It may come from sorts (explicit or implicit ones, eg GROUP BY)
especially if they take place on disk, or from big hash joins that would
also take place on disk. With 27 tables the number of combinations is
rather high and the optimizer can be forgiven for getting confused. As a
first approach, and since the number of returned rows is low, I would
try to favor a nested loop approach with a hint in the FIRST ROWS
family. Unfortunately I doubt it will be enough. I suspect that there is
a rather selective criterion in your query that doesn't look so to Oracle.
You may find this useful:
http://roughsea.com/article.php3?id_article=60
HTH
Stéphane Faroult
I've got a monster join (27 tables) coming from my Baan ERP app.

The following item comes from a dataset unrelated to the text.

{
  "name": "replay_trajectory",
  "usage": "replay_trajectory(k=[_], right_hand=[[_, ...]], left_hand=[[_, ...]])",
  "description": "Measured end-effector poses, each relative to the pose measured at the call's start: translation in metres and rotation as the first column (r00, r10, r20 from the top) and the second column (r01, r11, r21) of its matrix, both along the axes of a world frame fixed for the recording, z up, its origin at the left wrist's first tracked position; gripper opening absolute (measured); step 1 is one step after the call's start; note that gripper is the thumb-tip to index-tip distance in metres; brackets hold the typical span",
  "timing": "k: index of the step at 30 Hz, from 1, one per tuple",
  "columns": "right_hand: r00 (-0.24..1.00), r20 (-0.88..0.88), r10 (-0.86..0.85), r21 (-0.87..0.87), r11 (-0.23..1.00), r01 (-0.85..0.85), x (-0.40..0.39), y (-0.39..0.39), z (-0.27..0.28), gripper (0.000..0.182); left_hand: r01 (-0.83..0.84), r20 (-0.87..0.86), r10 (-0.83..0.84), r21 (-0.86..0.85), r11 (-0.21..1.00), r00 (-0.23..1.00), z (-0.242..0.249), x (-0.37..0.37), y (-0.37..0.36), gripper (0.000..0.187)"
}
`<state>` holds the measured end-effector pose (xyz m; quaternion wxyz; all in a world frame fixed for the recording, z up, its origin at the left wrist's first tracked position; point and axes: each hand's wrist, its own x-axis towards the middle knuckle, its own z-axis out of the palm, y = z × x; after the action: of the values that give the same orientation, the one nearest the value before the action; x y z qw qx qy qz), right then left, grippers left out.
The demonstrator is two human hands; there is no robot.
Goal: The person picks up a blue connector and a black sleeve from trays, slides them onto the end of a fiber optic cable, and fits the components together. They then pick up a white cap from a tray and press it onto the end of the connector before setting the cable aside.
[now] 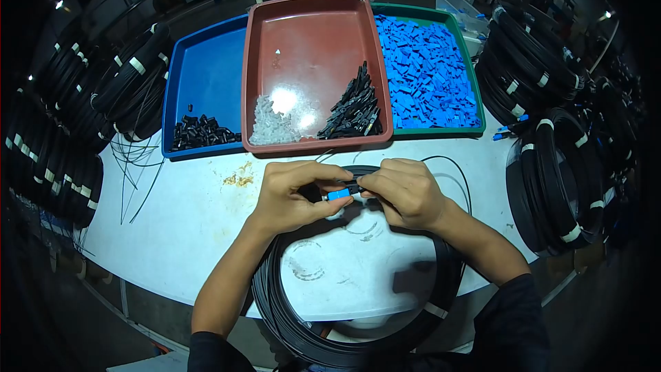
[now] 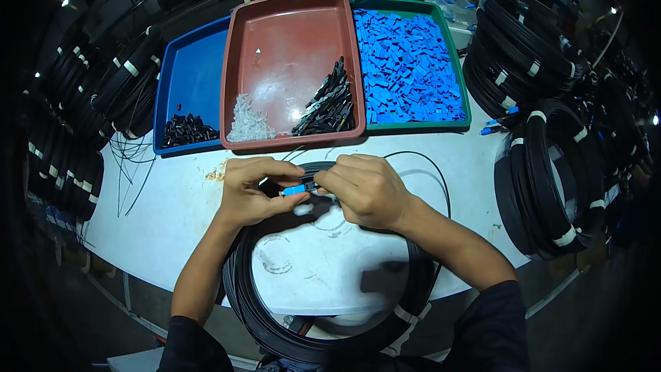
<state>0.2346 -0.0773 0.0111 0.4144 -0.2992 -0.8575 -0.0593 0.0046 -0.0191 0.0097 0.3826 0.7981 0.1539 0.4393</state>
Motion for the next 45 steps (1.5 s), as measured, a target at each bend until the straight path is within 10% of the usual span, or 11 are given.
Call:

It's taking 0.00 seconds to parse and only .05 seconds to fetch, but is taking 15.05 seconds for the execute phase - see below from tkprof:
call count cpu elapsed disk query current
rows
------- ------ -------- ---------- ---------- ---------- ----------
----------
Parse 1 0.00 0.00 0 0 0
0
Execute 2 13.94 15.05 0 0 0
0
Fetch 4 0.00 0.05 16 420 0
22
------- ------ -------- ---------- ---------- ---------- ----------
----------
total 7 13.94 15.12 16 420 0
22
I've never seen a SELECT query with such a high Execute time before -
usually only DML queries take time in this phase and SELECT queries
spend their time in the Fetch phase. Any ideas what would cause this
behaviour? Oracle version 10.2.0.2 on AIX 5.3
If you want to see the query and explain plan, let me know and I'd be happy to provide it - I just didn't include it here because it's huge and I'm not sure it's relevant.